The data below should be retyped exactly, with the pictures left out.
-----
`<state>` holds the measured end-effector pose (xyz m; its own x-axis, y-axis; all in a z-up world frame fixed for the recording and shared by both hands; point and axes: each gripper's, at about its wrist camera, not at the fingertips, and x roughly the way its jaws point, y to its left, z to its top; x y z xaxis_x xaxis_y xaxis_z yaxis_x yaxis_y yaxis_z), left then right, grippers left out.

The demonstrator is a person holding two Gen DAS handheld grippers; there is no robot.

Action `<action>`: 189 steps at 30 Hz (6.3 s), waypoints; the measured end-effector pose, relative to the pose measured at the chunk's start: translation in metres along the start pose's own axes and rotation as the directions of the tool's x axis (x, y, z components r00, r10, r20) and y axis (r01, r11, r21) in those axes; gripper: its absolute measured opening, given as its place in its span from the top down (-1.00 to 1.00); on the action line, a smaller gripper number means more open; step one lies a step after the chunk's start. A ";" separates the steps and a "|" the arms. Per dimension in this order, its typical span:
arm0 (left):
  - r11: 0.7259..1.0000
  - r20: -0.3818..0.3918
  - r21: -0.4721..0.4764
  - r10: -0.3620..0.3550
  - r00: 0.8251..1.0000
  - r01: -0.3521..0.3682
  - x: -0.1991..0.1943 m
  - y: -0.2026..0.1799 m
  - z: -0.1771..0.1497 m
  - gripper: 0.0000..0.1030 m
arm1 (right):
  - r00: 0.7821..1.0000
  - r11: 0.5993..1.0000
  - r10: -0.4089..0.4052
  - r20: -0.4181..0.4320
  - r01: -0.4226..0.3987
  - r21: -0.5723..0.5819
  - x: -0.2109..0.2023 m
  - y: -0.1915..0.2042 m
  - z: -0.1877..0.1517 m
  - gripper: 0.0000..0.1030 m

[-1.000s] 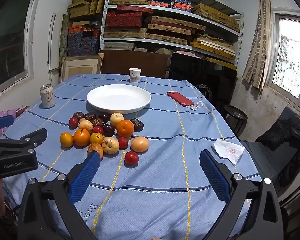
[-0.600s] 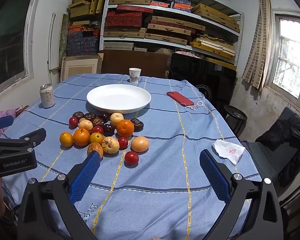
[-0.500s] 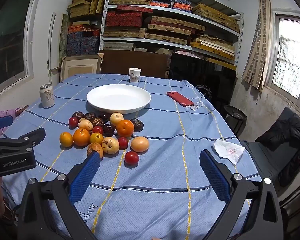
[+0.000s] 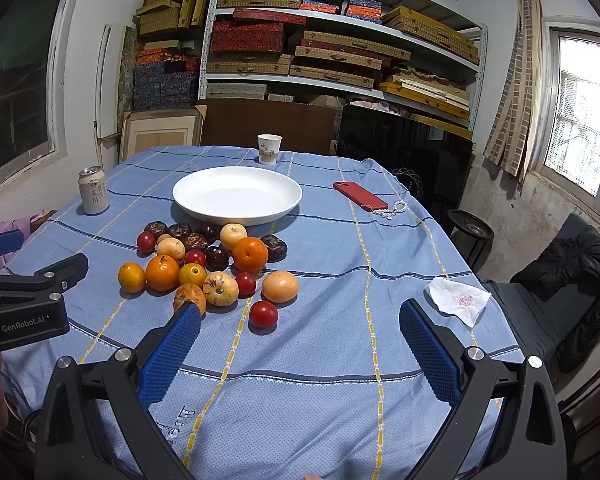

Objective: Organize fruits

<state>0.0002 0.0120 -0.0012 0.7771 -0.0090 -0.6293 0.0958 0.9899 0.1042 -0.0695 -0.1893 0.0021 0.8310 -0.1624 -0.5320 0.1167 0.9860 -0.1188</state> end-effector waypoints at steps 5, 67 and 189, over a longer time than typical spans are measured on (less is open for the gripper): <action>1.000 -0.002 -0.001 0.001 1.000 -0.001 0.001 0.000 -0.001 -0.92 | 1.000 1.000 0.000 0.000 0.000 0.000 0.000 0.000 0.000 -0.93; 1.000 -0.013 -0.013 0.004 1.000 -0.004 0.009 0.001 -0.001 -0.92 | 1.000 1.000 0.007 -0.004 -0.007 -0.012 0.002 0.005 0.001 -0.93; 0.960 -0.274 -0.093 -0.281 0.920 0.266 0.367 -0.017 0.210 0.14 | 0.902 0.945 0.204 -0.381 -0.283 -0.163 0.382 0.060 0.177 0.04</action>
<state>0.4142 -0.0381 -0.0716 0.5171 -0.2479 -0.8192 0.2406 0.9607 -0.1388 0.3514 -0.1855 -0.0595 0.5664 0.0411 -0.8231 -0.2137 0.9719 -0.0985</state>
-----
[SOLUTION FOR THIS TASK]
`<state>` holds the measured end-effector pose (xyz m; its own x-axis, y-axis; all in a z-up world frame fixed for the recording and shared by both hands; point and axes: each gripper's, at about its wrist camera, not at the fingertips, and x roughly the way its jaws point, y to its left, z to its top; x y z xaxis_x xaxis_y xaxis_z yaxis_x yaxis_y yaxis_z), left then right, grippers left out.

The demonstrator is a person holding two Gen DAS handheld grippers; there is no robot.

Action `<action>`: 189 steps at 30 Hz (6.3 s), waypoints; the measured end-effector pose, relative to the pose measured at the chunk's start: translation in metres along the start pose's own axes and rotation as the directions of the tool's x axis (x, y, z components r00, r10, r20) and y axis (r01, r11, r21) in those axes; gripper: its absolute measured opening, given as its place in its span from the top down (-1.00 to 1.00); on the action line, a smaller gripper number means more open; step one lies a step after the chunk's start. A ";" separates the steps and a "|" the arms. Per dimension in this order, its typical span:
arm0 (left):
  - r11: 0.7259..1.0000
  - r20: -0.3818..0.3918
  - r21: -0.4721..0.4764
  - r10: -0.3620..0.3550
  - r00: 0.8251..1.0000
  - r01: -0.3521..0.3682
  - x: -0.1991..0.1943 m
  - y: -0.2026..0.1799 m
  - z: -0.1771..0.1497 m
  - gripper: 0.0000..0.1030 m
arm1 (right):
  - r00: 0.7821..1.0000
  - r11: 0.5993..1.0000
  - r10: -0.4089..0.4052
  - r20: -0.4181..0.4320
  - r01: -0.4226..0.3987
  - r21: -0.5723..0.5819
  - x: -0.2109..0.2023 m
  - y: -0.1915..0.2042 m
  - z: -0.1877..0.1517 m
  - gripper: 0.0000..0.1030 m

[-1.000s] 
[-0.600s] 
[-0.500s] 
[+0.000s] 

Objective: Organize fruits

<state>0.0002 0.0120 -0.0012 0.7771 -0.0090 -0.6293 0.0958 0.9899 0.1042 -0.0695 -0.1893 0.0021 0.8310 -0.1624 -0.5320 0.1167 0.9860 -0.1188</state> end-effector waypoints at steps 5, 67 and 189, over a longer time than typical spans are measured on (less is open for the gripper): <action>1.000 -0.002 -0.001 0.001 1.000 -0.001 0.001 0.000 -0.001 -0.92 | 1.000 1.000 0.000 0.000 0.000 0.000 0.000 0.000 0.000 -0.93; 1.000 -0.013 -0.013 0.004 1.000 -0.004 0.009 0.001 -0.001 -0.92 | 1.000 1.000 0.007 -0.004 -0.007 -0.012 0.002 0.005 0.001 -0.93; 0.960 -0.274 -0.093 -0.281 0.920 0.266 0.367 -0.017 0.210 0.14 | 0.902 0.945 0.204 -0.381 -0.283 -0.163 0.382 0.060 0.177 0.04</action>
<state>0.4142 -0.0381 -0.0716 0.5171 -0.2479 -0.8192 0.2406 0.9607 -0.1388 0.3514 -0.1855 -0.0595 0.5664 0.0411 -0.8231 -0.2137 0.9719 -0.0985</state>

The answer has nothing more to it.